La Mort Vous Invite

「死が招く」

ポール・アルテ


1988

★★★★
ハヤカワ・ポケットミステリ
平岡敦訳

 ロンドン警視庁部長刑事のサイモン・カニンガムは婚約者の父でありミステリ作家であるハロルド・ヴィカーズから夕食会に誘われヴィカーズ家を訪れます。しかしヴィカーズ家の住人は誰もそんな夕食会のことは知らされておらず、事実ハロルド自身も前日の午後から書斎にこもりっきりだったのです。不審に思ったハロルドの妻デインは書斎をノックし夫を呼びますが、なかから返事はありません。書斎は内側から差し錠がかけられており、窓も鎧戸が閉まっていました。サイモンらが仕方なくドアを壊しなかに入ると、出来上がったばかりの豪華な夕食が用意されたテーブルでハロルドは息絶えていたのです。頭の半分がフライパンのなかに沈んで顔は焼けただれており、片手には銃が握られていました。一見するとハロルドは自殺したかに思われましたが、死後24時間経っていることが判明し、警察は殺人事件として捜査を開始します。そしてハロルドがこれと全く同じトリックと使ったミステリを執筆していたことや、20年前にも同様の事件が起きていたことが明らかになってきます。
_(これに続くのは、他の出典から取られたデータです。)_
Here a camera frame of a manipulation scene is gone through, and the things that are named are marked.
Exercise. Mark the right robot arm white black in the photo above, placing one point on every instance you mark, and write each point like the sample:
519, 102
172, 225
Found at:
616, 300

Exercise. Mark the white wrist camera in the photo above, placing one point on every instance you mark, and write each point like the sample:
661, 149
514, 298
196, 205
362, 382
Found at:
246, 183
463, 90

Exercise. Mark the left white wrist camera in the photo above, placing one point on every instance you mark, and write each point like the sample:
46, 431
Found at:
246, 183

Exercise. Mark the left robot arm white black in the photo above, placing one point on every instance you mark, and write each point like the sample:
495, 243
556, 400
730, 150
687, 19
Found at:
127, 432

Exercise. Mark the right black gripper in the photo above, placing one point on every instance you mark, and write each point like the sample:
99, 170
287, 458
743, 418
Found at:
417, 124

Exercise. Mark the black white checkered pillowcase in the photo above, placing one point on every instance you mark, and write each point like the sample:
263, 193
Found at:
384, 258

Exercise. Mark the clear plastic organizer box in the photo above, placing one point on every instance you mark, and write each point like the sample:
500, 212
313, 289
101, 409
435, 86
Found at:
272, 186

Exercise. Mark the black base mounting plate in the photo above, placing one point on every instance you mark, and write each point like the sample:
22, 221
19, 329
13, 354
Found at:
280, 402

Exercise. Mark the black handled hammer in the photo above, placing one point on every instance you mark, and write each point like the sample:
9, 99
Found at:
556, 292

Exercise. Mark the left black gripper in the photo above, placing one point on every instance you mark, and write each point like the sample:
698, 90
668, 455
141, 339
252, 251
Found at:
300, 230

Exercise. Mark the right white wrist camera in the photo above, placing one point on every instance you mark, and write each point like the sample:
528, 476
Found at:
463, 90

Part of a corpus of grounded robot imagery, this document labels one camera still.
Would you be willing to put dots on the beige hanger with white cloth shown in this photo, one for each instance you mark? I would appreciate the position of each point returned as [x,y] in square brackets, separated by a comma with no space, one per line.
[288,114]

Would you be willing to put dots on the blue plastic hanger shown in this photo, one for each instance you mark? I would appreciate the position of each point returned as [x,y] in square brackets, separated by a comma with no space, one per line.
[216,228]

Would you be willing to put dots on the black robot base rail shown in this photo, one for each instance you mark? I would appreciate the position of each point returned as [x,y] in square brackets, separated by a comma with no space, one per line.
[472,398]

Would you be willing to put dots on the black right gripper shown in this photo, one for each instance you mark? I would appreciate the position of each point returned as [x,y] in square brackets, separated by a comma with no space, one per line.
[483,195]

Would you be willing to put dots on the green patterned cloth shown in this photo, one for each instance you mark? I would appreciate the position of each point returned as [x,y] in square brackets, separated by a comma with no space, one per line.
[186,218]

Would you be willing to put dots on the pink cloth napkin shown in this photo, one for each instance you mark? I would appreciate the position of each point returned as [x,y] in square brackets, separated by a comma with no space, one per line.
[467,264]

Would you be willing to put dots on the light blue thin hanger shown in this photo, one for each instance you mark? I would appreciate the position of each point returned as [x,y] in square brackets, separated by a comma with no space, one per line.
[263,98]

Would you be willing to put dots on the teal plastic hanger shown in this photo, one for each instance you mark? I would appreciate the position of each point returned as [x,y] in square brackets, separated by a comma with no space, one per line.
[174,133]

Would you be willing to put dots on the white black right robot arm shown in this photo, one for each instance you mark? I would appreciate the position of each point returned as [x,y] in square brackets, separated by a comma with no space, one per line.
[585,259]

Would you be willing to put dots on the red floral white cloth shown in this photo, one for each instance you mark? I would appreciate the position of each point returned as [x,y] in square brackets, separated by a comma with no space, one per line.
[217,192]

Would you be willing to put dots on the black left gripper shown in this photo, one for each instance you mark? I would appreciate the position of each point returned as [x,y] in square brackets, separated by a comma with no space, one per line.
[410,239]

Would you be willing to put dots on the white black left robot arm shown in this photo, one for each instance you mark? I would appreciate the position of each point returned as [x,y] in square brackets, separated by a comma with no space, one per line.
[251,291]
 ポール・アルテの翻訳2作目(原書出版順では3作目、執筆順では4作目)も直球ど真ん中のガチガチ本格物です。密室殺人、双子の兄弟、死者の怨念など本格好き垂涎の要素を巧みに駆使して、凝りに凝ったパズラーに仕上がっています。『第四の扉』同様に、パズルに偏重し過ぎているきらいがあり、著者独自の世界観や価値観が作品から感じられないのが残念です。それでも、ツイスト博士が真犯人を指差した瞬間には声を上げそうになるくらい驚かされことは、快感以外何物でもありませんし、成熟した本格好きの読者が読むことを見越した上での数々の仕掛けにはとにかく脱帽します。